Wednesday, June 12, 2013

Alone, Poor and Sick: A Snapshot of China’s Elderly

by Chen Weijun
The one-child policy is destroying the Chinese social system, based on the family and "filial piety". A nationwide survey shows that the approximately 160 million people over 65 in the country do not have enough money to meet daily expenses, live in poor health and have no family support.

Beijing (AsiaNews) - The one-child policy is destroying the entire social system of China. In addition to the approximately 200 million abortions it has caused since its approval (1979), the law is in fact affecting the elderly population, one of the most impressive in the world  in terms of its growth rate and absolute numbers: about 160 million people are over 65 years of age. This is demonstrated by a study carried out by Chinese and Americans researchers: one-third of people over 65 is in poor health because of lack of coverage through the health system, while a quarter live below the poverty line.

The survey covered about 18 thousand people in 28 provinces. The data points out that 65% of the elderly population is likely to live in poverty fopr the rest of their lives, given that the pension system cannot cover costs if it isn't receiving taxes from workers, which in any case are far fewer than the elderly. The China Health and Retirement Longitudinal Study is only the first of a series of government studies in the social field: next year studies on the mid-range and work in China will be carried out.

Analysts who have studied the results of the research have reported alarming figures. More than 38% of the elderly "has serious difficulty" in meeting their daily needs; 24% have to integrate their pension with an odd job to make ends meet, 25% live on less than 2,433 Yuan (about 300 EUR) a year, the minimum set by the government to define a pauper.

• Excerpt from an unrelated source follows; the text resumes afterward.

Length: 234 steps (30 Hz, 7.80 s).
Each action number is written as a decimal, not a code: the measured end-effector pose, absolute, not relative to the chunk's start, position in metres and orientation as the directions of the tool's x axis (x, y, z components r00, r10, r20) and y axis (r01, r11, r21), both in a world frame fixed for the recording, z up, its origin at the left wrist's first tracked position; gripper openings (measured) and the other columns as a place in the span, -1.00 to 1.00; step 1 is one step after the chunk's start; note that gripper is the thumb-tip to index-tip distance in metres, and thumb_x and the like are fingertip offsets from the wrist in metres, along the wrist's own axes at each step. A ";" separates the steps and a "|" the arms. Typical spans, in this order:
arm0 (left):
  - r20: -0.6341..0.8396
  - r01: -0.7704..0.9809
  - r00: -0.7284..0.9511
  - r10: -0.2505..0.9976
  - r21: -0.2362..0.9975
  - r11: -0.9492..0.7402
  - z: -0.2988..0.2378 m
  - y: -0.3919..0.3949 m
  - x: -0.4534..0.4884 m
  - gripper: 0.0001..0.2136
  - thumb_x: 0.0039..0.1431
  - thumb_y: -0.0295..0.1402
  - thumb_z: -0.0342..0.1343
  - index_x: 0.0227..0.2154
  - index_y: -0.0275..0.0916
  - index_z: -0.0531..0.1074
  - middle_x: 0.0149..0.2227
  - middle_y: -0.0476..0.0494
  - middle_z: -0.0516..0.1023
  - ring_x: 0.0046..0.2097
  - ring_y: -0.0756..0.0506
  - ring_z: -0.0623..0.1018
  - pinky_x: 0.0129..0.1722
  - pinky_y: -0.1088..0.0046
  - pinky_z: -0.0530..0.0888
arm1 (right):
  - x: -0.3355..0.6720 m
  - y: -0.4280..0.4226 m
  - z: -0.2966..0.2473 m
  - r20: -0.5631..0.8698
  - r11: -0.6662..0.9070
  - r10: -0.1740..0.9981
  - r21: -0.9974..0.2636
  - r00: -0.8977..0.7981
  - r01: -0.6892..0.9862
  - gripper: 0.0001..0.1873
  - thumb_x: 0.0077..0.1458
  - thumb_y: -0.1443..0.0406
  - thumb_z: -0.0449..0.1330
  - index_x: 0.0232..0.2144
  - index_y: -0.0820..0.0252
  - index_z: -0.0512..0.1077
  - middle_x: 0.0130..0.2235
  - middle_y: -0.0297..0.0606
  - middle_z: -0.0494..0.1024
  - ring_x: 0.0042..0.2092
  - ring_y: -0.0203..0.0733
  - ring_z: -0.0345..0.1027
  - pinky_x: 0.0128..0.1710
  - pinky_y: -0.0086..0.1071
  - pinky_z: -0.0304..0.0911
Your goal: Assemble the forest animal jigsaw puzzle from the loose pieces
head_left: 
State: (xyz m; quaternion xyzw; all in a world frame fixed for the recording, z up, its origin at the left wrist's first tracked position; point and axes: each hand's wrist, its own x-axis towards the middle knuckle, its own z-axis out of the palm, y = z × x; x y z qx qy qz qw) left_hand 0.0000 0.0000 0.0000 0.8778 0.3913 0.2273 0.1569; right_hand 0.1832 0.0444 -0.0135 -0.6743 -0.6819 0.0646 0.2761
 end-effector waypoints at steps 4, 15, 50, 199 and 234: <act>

The healthcare situation is also disastrous. About 33% of respondents suffer from a chronic disease: 54% of these have high blood pressure, while 40% are not even able to diagnose their illness. There are very high rates of psychological symptoms: 48% of women and 32% of men show signs of depression. Added to this is the fact that the availability of access to the medical system is greatly reduced for the elderly who live in big cities. Beijing can only provide 1,100 beds per 10 thousand requests for admission.

The government continues to hope in the traditional "filial piety" taught by Confucianism. The study shows that in fact only 38% of the elderly live with their children, but 60% reside "in the immediate vicinity." According to the Asian culture, the eldest son had to take care of his parents when they get older, while daughters move to their husband's house. This also explains why selective abortions in favor of male babies, continues to grow in China.

In any case, the internal balance seems at breaking point. Of the elderly who do not live with their children, only 53% receive financial support from their relatives since the social and family system seem to have become much more mobile than even just 30 years ago. Professor John Strauss of the University of California points out that another factor also must be taken into consideration: "at the moment those over 65 had 3 or 4 children. The next wave will be to those who have suffered the one-child law, and therefore a lot less hope. "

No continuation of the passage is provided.